Title: Sherman: Racist, Terrorist, Monster
Source: Alan Stang
URL Source: http://www.alanstang.com/index.php? ... rman_racist_terrorist_monster/
Published: Jun 16, 2010
Author: Alan Stang
Post Date: 2010-06-16 21:46:20 by X-15
Keywords: None
Views: 101
Comments: 1

In our last piece, we saw that what Union forces conducted in the South was not just a war but a reign of terror. The man who conducted that terror was General William T. Sherman. The only thing most Americans brainwashed in government schools know about Sherman is his comment, “War is hell,” which creates the utterly spurious impression that he hated war.

What do we know about General Sherman? Our source for this discussion is Michael Fellman’s Citizen Sherman (New York, Random House, 1995). It is an ideal source for two reasons. First, Fellman is a Canadian, and therefore once removed from the partiality that bedevils Americans. Second, his book is not at all an exposé. Michael Fellman admires Sherman.

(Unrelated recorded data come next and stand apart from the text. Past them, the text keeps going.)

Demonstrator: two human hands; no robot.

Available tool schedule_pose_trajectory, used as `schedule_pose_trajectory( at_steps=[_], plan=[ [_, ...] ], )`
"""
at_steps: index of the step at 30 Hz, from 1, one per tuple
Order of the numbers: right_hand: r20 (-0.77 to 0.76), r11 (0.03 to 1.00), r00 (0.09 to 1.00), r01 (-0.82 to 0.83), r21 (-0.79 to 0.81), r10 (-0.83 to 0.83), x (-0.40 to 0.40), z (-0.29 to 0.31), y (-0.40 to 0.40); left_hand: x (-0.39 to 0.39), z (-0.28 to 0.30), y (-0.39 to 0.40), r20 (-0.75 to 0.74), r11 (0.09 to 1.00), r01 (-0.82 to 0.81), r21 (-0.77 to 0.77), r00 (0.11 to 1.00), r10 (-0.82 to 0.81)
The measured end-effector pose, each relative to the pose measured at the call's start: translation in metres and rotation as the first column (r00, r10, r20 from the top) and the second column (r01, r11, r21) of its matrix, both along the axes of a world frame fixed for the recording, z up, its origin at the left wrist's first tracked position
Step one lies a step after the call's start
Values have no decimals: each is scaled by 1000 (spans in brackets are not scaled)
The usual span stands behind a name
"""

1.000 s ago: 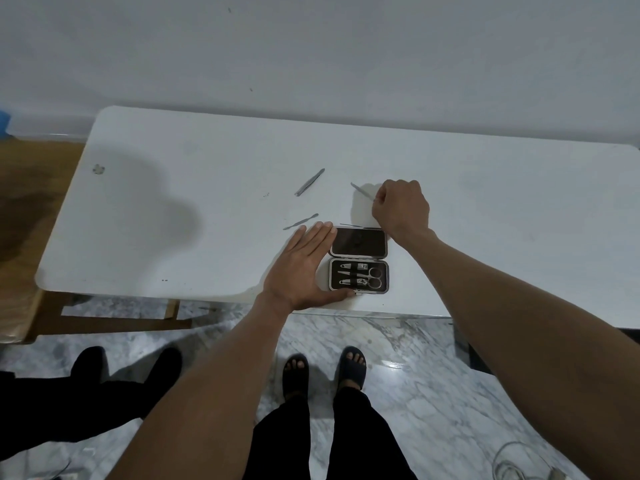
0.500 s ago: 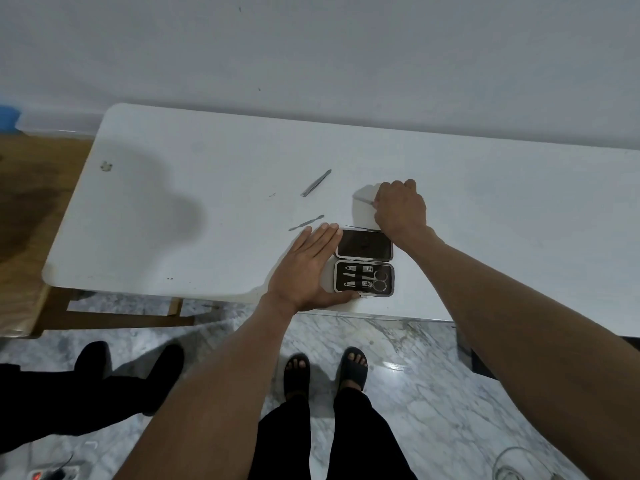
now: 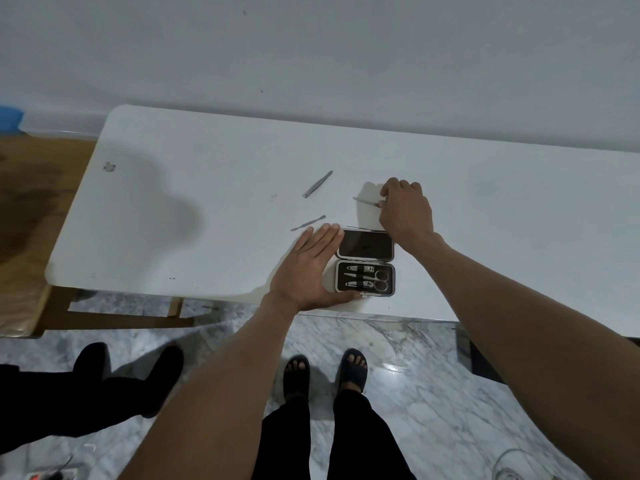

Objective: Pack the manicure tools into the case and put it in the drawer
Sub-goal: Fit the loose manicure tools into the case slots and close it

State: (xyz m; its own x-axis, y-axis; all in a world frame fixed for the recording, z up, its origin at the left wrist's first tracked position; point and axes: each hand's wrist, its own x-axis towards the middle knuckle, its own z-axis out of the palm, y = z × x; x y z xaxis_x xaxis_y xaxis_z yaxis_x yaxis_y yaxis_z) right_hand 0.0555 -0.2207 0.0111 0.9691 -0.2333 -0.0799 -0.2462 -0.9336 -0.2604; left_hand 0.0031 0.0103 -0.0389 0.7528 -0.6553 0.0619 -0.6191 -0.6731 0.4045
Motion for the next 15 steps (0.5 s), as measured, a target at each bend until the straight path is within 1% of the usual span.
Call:
schedule_pose_trajectory(
  at_steps=[4,8,11,15],
  plan=[
    [-10,995,999,36,95,-36,-9,0,-7,0,0,0,3,1000,1,-21,1000,-1],
    [-16,986,997,76,146,-74,-7,-1,-5,-1,0,0,17,999,-4,-36,1000,5],
    [-22,988,996,92,128,-90,-4,-1,1,0,-1,0,22,1000,-2,-24,1000,2],
    [-59,996,996,74,45,-71,-2,0,6,0,-3,0,29,1000,2,-30,1000,-1]
  ],
)
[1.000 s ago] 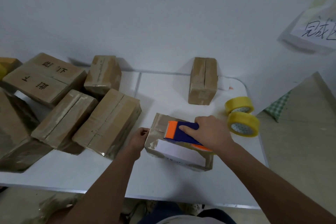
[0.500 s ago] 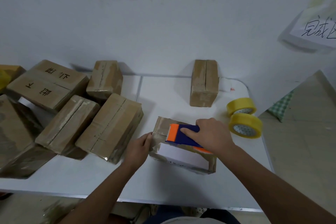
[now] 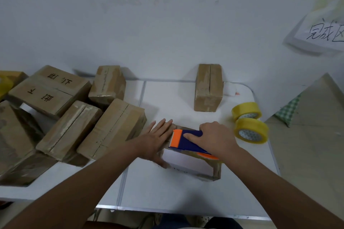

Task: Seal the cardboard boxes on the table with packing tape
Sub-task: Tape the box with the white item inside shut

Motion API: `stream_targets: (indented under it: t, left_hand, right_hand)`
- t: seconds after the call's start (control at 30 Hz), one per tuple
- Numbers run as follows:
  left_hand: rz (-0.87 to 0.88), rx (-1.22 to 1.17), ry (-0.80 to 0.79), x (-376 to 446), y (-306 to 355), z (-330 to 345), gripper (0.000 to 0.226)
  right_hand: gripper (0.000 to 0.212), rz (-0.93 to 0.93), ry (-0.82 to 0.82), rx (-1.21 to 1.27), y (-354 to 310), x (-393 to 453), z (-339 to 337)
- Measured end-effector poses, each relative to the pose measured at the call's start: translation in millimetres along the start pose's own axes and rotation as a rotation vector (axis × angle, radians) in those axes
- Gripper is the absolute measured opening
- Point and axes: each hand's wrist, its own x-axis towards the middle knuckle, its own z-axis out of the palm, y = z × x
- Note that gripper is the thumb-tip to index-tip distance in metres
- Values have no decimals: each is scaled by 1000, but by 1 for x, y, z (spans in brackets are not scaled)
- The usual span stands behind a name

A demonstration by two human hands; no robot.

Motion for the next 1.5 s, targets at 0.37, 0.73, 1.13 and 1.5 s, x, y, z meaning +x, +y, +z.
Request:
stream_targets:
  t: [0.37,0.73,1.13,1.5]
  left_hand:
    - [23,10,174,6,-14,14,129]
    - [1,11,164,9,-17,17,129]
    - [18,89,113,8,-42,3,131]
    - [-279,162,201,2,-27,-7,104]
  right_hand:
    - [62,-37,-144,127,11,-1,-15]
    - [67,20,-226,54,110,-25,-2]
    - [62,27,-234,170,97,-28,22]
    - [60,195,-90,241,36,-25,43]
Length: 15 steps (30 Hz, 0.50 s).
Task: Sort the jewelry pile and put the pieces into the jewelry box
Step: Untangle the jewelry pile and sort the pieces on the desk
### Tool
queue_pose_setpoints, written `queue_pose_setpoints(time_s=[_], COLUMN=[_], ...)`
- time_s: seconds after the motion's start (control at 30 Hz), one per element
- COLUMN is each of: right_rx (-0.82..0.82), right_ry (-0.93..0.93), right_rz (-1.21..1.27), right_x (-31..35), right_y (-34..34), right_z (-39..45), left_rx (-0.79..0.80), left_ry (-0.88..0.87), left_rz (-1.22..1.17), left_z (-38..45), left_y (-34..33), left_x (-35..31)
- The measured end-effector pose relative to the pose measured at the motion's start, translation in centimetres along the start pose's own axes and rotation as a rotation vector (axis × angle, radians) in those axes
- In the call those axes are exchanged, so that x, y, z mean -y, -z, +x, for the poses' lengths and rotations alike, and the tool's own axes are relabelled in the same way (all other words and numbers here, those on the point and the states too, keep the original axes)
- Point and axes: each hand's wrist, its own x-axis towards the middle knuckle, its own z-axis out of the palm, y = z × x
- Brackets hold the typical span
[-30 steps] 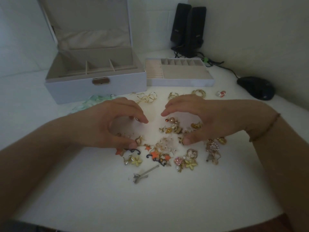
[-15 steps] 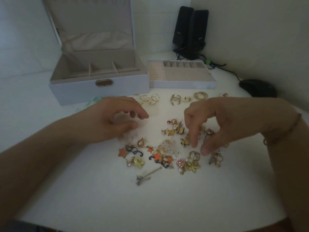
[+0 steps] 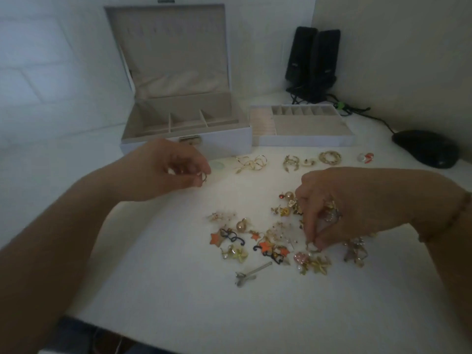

Let’s begin with Sherman’s attitude towards slavery and blacks: “Sherman simply was indifferent to any moral dimension of the slavery issue in large part because he did not see Negroes as humans.” Were you taught this in school?

In December, 1859, Sherman wrote, “I would not if I could abolish or modify slavery. . . . Negros (sic) in the great numbers that exist here must of necessity be slaves.” To his wife, he wrote, “Like Burton in ‘Toodles’ I say, ‘damn the niggers.’ . . .” These were by no means drunken aberrations, but lifelong bedrock beliefs.

In like fashion, Sherman denigrated Jews: Fellman speaks of “his assumptions about the inferiority of the whole race of blacks that fitted them for slavery. This racialism was in large part replicated . . . in Sherman’s opinions of the Jews. He blamed the war on blacks as he blamed it on Jews. . . .”

In a letter to his wife, on August 20, 1862, he wrote, “The cause of the war is not alone in the nigger, but in the mercenary spirit of our countrymen.” Fellman explains: “For Sherman, the personification of this evil mercenary spirit was the speculator, and the speculator was the Jew.”

Drenched in so much racist garbage, you will probably not be surprised to learn that Sherman could have been insane. During the war, friendly biographer Fellman writes, “. . . Sherman could neither run a theater of command nor hold himself together. He fell into what we would now consider a clinical depression, and on November 9 was removed from command in disgrace. This catastrophe and its aftermath were the nadir of Sherman’s career and of his life.”

Like his racism, Sherman’s madness was not an aberration. Later, he spent considerable time with New York journalist William G. Shanks. “. . . Sherman simply never sat still, Shanks wrote. His fingers were always busy, ‘twitching his red whiskers – his coat buttons – playing a tattoo on the table – or running through his hair.’ While sitting he would cross and uncross his legs continuously. And on and on he talked, nervously and obsessively. ‘He must talk quick, sharp . . . making his odd gestures which . . . emphasize his language. He never hesitates at interrupting anyone, but he cannot bear to be interrupted himself.’ . . .”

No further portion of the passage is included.